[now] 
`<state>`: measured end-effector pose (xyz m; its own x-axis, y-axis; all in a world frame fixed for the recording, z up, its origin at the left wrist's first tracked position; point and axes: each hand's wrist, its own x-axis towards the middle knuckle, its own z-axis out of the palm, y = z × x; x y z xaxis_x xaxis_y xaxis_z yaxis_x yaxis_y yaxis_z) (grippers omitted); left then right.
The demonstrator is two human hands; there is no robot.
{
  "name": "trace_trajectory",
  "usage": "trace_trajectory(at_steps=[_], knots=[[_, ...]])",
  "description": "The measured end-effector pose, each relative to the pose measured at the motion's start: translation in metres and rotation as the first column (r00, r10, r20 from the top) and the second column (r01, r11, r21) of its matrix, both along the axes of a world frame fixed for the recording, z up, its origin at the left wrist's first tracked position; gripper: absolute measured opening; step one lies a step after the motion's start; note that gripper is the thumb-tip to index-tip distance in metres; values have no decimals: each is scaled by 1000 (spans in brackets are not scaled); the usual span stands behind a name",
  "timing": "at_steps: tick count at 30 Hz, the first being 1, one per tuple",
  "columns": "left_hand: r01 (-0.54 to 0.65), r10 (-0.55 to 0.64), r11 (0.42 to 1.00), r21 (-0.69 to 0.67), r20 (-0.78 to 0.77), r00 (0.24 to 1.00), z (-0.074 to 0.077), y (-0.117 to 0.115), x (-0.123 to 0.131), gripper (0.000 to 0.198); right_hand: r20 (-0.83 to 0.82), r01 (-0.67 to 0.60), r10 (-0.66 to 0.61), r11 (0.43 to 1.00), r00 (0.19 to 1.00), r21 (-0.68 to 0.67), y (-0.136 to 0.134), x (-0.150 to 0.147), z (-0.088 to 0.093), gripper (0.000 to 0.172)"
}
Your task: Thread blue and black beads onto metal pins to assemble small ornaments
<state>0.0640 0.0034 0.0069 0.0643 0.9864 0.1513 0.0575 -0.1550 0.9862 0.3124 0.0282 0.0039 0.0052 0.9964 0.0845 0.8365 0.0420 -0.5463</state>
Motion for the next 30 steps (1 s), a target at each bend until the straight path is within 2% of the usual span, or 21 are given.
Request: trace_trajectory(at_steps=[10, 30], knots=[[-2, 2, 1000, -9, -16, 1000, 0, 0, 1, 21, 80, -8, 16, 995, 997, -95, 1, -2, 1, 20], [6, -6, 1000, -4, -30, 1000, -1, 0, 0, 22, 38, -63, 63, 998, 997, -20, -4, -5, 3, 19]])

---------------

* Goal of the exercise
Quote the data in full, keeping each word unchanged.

* Reply to the exercise
[now] 
`<state>`: measured end-effector pose (xyz m; its own x-axis, y-axis; all in a world frame fixed for the recording, z up, its origin at the left wrist's first tracked position; point and axes: each hand's wrist, its own x-axis towards the middle knuckle, its own z-axis out of the palm, y = z × x; x y z xaxis_x xaxis_y xaxis_z yaxis_x yaxis_y yaxis_z) (grippers omitted); left then right.
The demonstrator is two human hands; there is no robot.
{
  "name": "trace_trajectory",
  "usage": "trace_trajectory(at_steps=[_], knots=[[_, ...]])",
  "description": "The measured end-effector pose, each relative to the pose measured at the motion's start: translation in metres and rotation as the first column (r00, r10, r20 from the top) and the second column (r01, r11, r21) of its matrix, both along the axes of a world frame fixed for the recording, z up, its origin at the left wrist's first tracked position; gripper: absolute measured opening; step one lies a step after the motion's start; note that gripper is the thumb-tip to index-tip distance in metres; values have no decimals: each is scaled by 1000 (spans in brackets are not scaled); the usual span stands behind a name",
  "timing": "at_steps: tick count at 30 Hz, the first being 1, one per tuple",
  "columns": "left_hand: r01 (-0.54 to 0.65), r10 (-0.55 to 0.64), r11 (0.42 to 1.00), r21 (-0.69 to 0.67), r20 (-0.78 to 0.77), r00 (0.24 to 1.00), z (-0.074 to 0.077), y (-0.117 to 0.115), x (-0.123 to 0.131), gripper (0.000 to 0.198); right_hand: r20 (-0.83 to 0.82), r01 (-0.67 to 0.60), r10 (-0.66 to 0.61), r11 (0.43 to 1.00), r00 (0.19 to 1.00), r21 (-0.68 to 0.67), y (-0.136 to 0.134), x (-0.150 to 0.147), z (-0.088 to 0.093), gripper (0.000 to 0.172)"
}
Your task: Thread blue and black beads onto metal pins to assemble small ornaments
<state>0.0640 0.0034 0.0069 0.0643 0.9864 0.1513 0.0575 -0.1550 0.9862 0.3124 0.0282 0.0039 0.0052 0.9964 0.0845 0.8365 0.0420 -0.5463</state>
Motion for the next 30 steps (1 s), a target at each bend until the straight path is within 2% of the usual span, or 21 are given.
Request: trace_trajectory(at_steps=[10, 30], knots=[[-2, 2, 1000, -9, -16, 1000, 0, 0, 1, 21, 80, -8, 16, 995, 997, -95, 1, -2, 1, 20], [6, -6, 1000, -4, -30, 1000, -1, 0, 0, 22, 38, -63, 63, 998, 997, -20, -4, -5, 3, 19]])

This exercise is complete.